*** Given information ***
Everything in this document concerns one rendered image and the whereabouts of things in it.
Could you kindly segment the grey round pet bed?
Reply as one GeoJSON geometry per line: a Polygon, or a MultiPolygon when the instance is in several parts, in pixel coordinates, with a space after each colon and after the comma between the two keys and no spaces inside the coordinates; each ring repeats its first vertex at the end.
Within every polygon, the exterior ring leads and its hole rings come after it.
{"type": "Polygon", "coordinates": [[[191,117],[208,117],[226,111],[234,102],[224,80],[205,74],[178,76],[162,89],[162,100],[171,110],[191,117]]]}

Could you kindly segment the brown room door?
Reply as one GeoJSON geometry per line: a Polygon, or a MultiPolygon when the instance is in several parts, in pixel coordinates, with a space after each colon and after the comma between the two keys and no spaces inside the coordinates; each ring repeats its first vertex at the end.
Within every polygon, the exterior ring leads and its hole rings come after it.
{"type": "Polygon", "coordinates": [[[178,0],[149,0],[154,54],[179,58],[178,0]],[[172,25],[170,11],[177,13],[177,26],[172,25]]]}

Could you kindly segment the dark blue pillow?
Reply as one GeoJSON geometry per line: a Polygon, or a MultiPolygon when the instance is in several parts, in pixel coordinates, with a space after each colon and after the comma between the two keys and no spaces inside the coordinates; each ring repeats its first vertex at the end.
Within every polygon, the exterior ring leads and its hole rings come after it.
*** End of Given information ***
- What is being asked -
Everything from the line with "Could you kindly segment the dark" down to the last line of the data above should be returned exactly, with both ends kept and nothing added.

- Written response -
Could you kindly segment the dark blue pillow?
Reply as one GeoJSON geometry per line: a Polygon, or a MultiPolygon when the instance is in several parts, in pixel coordinates, with a space after each colon and after the comma between the two keys and no spaces inside the coordinates; each ring repeats its first vertex at the end.
Within every polygon, the exterior ring leads and its hole rings come after it.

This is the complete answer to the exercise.